YOUR ASSIGNMENT:
Write out each record below exactly, but not the pictures.
== THE INPUT ==
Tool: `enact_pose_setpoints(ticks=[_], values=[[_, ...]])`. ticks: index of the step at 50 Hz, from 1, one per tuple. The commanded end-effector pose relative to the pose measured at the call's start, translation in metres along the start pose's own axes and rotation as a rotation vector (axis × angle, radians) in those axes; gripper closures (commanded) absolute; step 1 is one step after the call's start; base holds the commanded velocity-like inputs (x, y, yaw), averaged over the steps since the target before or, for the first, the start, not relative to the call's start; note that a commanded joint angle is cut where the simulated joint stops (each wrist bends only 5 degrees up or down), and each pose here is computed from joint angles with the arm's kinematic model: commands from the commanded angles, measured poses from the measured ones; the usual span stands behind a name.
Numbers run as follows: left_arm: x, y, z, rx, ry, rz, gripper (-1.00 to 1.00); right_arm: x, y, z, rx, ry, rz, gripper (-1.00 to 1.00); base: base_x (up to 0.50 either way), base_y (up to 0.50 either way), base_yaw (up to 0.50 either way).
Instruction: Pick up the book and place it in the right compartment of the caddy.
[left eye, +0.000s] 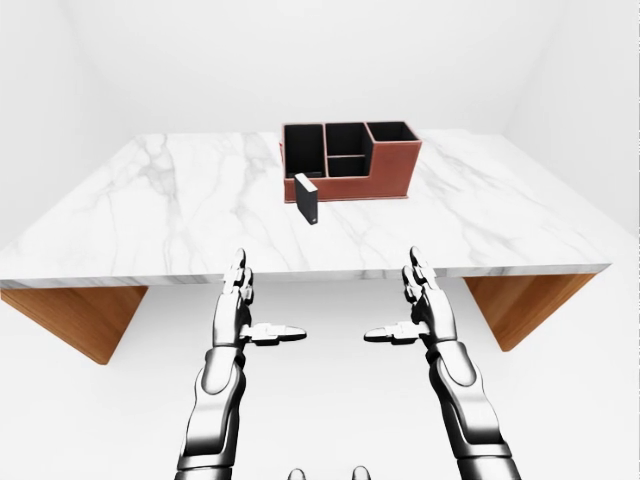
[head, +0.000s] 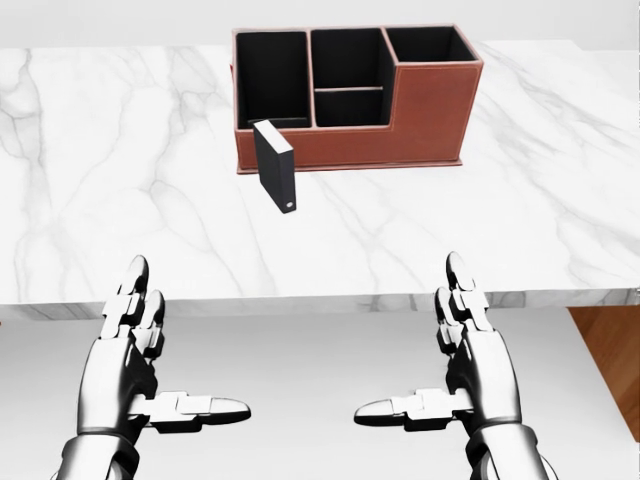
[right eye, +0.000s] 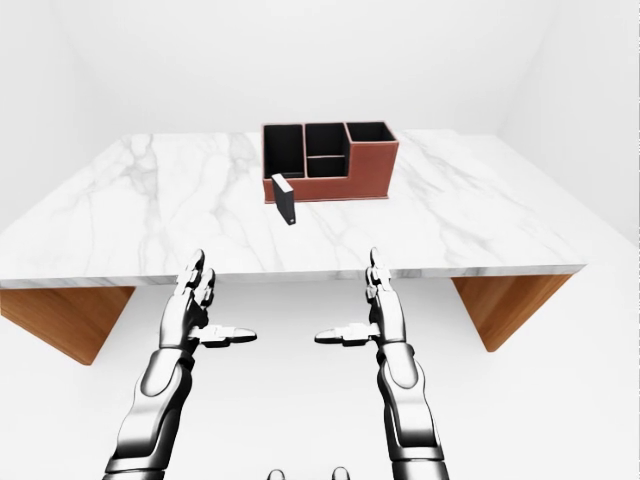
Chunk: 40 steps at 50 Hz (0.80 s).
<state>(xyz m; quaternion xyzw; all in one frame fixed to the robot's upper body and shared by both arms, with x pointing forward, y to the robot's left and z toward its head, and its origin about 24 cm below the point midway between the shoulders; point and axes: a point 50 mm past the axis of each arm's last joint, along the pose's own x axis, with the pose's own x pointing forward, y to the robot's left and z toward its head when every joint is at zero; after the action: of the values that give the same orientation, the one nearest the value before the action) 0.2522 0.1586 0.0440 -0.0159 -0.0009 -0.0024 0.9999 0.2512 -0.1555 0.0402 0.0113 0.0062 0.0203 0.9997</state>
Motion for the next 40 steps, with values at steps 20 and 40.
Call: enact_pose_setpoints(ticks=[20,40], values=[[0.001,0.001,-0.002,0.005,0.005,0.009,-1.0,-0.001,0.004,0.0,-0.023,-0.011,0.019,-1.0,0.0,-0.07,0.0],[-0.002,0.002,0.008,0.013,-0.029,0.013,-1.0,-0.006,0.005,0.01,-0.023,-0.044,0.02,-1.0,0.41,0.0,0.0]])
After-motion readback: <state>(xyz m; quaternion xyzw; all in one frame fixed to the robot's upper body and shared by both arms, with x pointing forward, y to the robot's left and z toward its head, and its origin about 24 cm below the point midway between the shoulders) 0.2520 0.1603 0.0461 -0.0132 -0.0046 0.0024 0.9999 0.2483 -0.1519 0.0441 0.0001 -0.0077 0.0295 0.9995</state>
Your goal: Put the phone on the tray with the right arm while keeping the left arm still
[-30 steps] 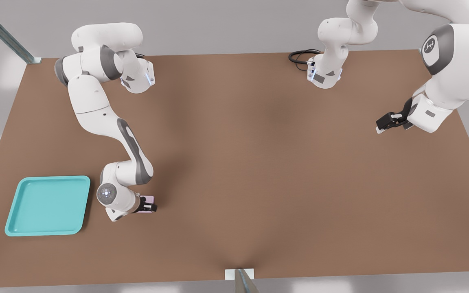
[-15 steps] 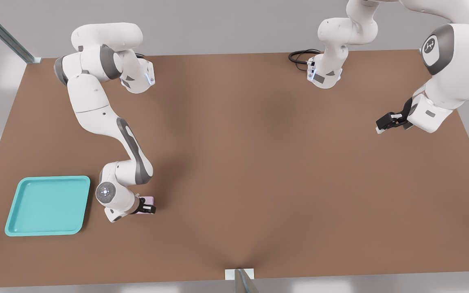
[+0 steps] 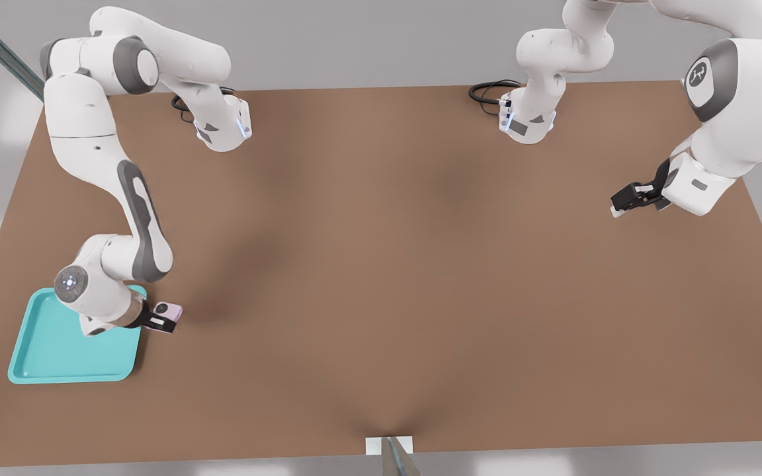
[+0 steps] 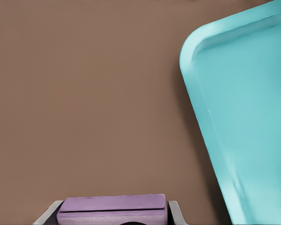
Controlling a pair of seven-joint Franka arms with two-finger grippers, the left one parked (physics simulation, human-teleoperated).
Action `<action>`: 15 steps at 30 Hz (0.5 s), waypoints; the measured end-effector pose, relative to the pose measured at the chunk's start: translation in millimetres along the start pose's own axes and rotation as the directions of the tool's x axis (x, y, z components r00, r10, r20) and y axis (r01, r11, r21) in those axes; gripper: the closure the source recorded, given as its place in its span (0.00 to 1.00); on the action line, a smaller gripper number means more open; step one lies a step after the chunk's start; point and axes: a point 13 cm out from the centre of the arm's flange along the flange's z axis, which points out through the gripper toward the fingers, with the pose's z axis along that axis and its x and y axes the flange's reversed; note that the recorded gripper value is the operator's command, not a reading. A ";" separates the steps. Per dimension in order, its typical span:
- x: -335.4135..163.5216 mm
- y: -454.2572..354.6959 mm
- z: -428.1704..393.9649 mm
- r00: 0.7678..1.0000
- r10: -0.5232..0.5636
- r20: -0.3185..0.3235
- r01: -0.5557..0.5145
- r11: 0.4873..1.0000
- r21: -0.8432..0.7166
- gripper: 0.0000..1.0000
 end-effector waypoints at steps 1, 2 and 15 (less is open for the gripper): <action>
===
YOUR RESPONSE:
Tool: `enact_pose_setpoints(ticks=[_], values=[[_, ...]])`. ticks: index of the step at 50 Hz, from 1, one per tuple. The commanded end-effector pose relative to the pose measured at the call's start, translation in metres along the start pose's own axes and rotation as a rotation vector (axis × angle, radians) in those axes; gripper closures (commanded) absolute; step 1 is one step after the call's start; base holds the commanded velocity-like inputs (x, y, yaw), averaged over the steps since the target before or, for the first, the start, not relative to the call's start; note that a commanded joint angle is cut where the simulated joint stops (each wrist bends only 5 degrees up or down), and each pose here is computed from joint angles with the arm's kinematic model: commands from the commanded angles, measured poses from the measured ones; the usual span stands behind a name.
Numbers run as follows: left_arm: x, y, z, rx, ry, rz, gripper (-1.00 to 1.00); right_arm: x, y, z, rx, ry, rz, gripper (-1.00 to 1.00); base: base_x (up to 0.50 either way), base_y (up to 0.50 either way), base_yaw (up to 0.50 either way).
Instruction: Pick up the book and place it in the right compartment of the caddy.
[left eye, +0.000s] 
[head, +0.000s] 
[right eye, +0.000s] 
Chunk: 40 steps at 50 Hz (0.80 s).
<state>(xyz m; quaternion xyzw; all in one frame fixed to the robot's upper body and shared by both arms, with x pointing forward, y to the robot's left and z toward its head, and its origin about 24 cm below the point midway between the shoulders; point and axes: a point 50 mm past the axis of each arm's last joint, along the pose's own x axis, with the pose's own x pointing forward, y to the robot's left and z toward its head when every joint is at zero; after the action: of the values that give the same orientation, the one nearest the value before the action) 0.2522 0.1586 0.0440 -0.0159 -0.0009 -0.0024 0.9999 0.2512 -0.1555 0.0402 0.0113 0.0062 0.0203 0.9997</state>
Motion for the next 40 steps, with values at steps 20 and 40.
Call: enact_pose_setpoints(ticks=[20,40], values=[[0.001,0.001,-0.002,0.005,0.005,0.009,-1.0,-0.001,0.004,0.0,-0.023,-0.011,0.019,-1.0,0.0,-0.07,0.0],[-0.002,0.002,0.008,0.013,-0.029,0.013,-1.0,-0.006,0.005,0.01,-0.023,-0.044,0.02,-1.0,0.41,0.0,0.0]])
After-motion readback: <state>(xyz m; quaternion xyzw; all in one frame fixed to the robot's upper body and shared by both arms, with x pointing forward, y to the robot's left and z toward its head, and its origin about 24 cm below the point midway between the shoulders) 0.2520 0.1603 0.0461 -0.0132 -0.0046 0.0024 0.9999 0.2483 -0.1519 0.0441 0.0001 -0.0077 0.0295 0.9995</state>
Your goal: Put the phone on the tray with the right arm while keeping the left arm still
[-30 steps] 
[-15 steps] 
[+0 steps] 
[+0 steps] 
Controlling a pair of seven-joint Franka arms with two-finger grippers, the left one parked (physics simulation, human-teleoperated).
Action `<action>`: 15 steps at 30 Hz (0.5 s), waypoints; the measured end-effector pose, relative to the pose measured at the chunk's start: translation in millimetres along the start pose's own axes and rotation as the directions of the tool's x axis (x, y, z components r00, r10, r20) and y axis (r01, r11, r21) in those axes; gripper: the closure the source recorded, given as its place in its span (0.00 to 1.00); on the action line, a smaller gripper number means more open; step one lies a step after the chunk's start; point and axes: a point 13 cm out from the centre of the arm's flange along the flange's z axis, which points out through the gripper toward the fingers, with the pose's z axis along that axis and its x and y axes the flange's reversed; note that the recorded gripper value is the operator's command, not a reading. A ";" separates the steps. Per dimension in order, its typical span:
- x: -335.4135..163.5216 mm
- y: -454.2572..354.6959 mm
- z: -428.1704..393.9649 mm
- r00: 0.7678..1.0000
- r10: -0.5232..0.5636
- r20: -0.3185..0.3235
- r01: -0.5557..0.5145
- r11: 0.4873..1.0000
- r21: -0.8432..0.7166
- gripper: 0.0000..1.0000
 end-effector waypoints at steps 1, 2 and 15 (less is open for the gripper): <action>

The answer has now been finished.